Henry Ercole (died 1764) was a minor Maltese philosopher who specialised mainly in ethics and logic. He enjoyed great esteem from his contemporaries, both as an administrator and a philosopher.

==Life==
It is unclear where Ercole was born in Malta or when. He was a Dominican friar, but it is not known where he completed his initial studies. The first documentary evidence about him is in 1711, when he was Master of Studies at the Studium Generale of the Dominicans at Rabat, Malta. Four years later, in 1715, he held the same office at Trapani, Sicily.

For an unknown reason, some time between 1716 and 1718 Ercole was expelled from Sicily by royal decree, and returned to Malta. He acquired his Baccalaureate in theology between 1718 and 1722. In this latter year, Ercole was appointed Master of Studies at the Dominican Collegium Generale of Valletta, Malta. A year later, in 1723, he became Master of Theology.

In 1724, Ercole was chosen as Prior Provincial of the Dominican province of Sicily (which included Malta). This was at Caltanisetta, and Ercole was the first Maltese Dominican friar to achieve such a position. He remained in this office until 1726, then returned to Malta. He lived at the convent of Valletta, where, in 1734, he was chosen as Prior of the community. Ercole was twice the Vicar-General of the Maltese Dominicans on behalf of the Sicilian Prior Provincial. The second time was between 1738 and 1741.

From 1711 onwards, Ercole taught philosophy and theology. He was particularly close to the Grand Master of the Knights Hospitallers, Manuel Pinto da Fonseca, who consistently showered upon him innumerable favours. This stands as witness to Ercole's position of high regard.
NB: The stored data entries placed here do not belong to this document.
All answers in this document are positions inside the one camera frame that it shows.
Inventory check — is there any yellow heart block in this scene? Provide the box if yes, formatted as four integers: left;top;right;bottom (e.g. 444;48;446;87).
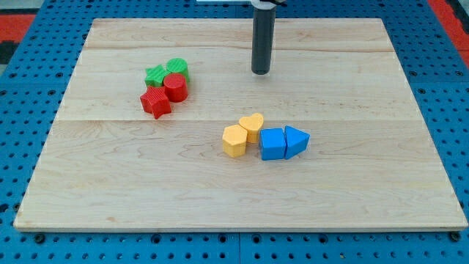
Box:
238;113;264;143

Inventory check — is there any yellow hexagon block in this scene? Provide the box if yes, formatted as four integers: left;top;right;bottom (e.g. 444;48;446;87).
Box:
222;125;248;158

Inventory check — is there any blue cube block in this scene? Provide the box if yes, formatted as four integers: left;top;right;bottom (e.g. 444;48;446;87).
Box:
259;128;287;161

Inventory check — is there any blue triangle block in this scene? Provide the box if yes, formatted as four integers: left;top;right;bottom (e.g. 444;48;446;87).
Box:
284;125;310;159

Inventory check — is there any red cylinder block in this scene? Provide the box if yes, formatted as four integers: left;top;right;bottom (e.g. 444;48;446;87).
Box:
163;73;188;103

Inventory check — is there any red star block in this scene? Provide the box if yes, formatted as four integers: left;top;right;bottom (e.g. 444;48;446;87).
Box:
140;87;171;119

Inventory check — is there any green cylinder block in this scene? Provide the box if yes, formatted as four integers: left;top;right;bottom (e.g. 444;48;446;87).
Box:
166;57;190;82

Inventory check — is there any green star block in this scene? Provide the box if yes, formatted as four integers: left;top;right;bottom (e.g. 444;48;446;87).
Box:
144;65;170;87

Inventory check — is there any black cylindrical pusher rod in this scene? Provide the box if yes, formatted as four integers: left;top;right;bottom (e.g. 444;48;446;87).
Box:
251;7;276;76

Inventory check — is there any light wooden board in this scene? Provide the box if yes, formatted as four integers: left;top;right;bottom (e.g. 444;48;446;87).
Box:
14;18;468;232
Unfortunately, no portrait of him has been discovered as yet.

==Extant works==
Very few works of Ercole seem to have survived. Three works by Rosarius Mary Hagius declare that Ercole gave his assistance in their composition, though they fall short of asserting that he was their co-author.

Only one light work is certainly his: Lettere Famigliari (Convivial Letters), dedicated to Grand Master Manuel Pinto da Fonseca. The manuscript, which is held at National Library of Malta in Valletta, and marked as MS. 759, is made up of 231 folios (though in the extant document the last six pages are missing). The work is a collection of twenty-six letters, all signed, in which Ercole imagines writing to scholars who had put in doubt the shipwreck of St. Paul on Malta back in the 1st century as recounted in the Bible (Acts of the Apostles, Chapters 27–28). To illustrate his point, he also pens down a crude map of the Mediterranean Sea.

Ercole's writing is not a piece of rhetorical work, as one might expect with such themes. It is an interesting scholastic disputation concentrating on the logic of statements put forward by the proponents. Ercole skillfully draws out certain main points, and examines their logical content and their syntax.

Apart from this work, it is possible that other compositions exist from Ercole's hand. However, they might not bear his name, and much research is still needed to ascribe authorship to him.

==Sources==
- Mark Montebello, Il-Ktieb tal-Filosofija f’Malta (A Source Book of Philosophy in Malta), PIN Publications, Malta, 2001.